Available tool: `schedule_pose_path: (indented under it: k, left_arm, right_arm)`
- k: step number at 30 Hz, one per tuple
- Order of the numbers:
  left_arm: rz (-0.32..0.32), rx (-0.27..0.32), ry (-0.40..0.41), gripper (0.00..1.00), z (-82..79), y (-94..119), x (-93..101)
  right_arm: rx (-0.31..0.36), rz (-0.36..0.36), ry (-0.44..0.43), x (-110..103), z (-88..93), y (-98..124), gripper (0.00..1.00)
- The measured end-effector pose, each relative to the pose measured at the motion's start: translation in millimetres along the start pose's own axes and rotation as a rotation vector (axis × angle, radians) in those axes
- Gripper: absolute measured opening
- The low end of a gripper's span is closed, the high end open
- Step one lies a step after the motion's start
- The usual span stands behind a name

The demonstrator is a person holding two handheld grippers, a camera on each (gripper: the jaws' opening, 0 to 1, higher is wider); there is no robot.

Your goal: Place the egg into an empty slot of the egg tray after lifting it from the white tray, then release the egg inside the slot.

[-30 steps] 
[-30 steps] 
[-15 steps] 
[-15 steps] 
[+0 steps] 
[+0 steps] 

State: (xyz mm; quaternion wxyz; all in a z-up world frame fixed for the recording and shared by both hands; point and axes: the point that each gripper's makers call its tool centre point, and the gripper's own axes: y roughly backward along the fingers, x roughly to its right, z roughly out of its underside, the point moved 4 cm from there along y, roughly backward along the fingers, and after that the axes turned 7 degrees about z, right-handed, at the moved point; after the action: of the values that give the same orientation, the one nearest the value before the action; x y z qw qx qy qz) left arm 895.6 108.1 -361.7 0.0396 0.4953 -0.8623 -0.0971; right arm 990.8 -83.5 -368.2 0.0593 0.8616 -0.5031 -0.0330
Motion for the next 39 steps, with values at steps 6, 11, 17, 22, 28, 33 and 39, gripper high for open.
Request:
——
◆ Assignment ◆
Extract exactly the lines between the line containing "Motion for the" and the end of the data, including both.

◆ Task output ◆
Motion for the next 39 steps, with values at steps 6, 11, 17, 22, 28, 33 and 39, gripper high for open.
Request:

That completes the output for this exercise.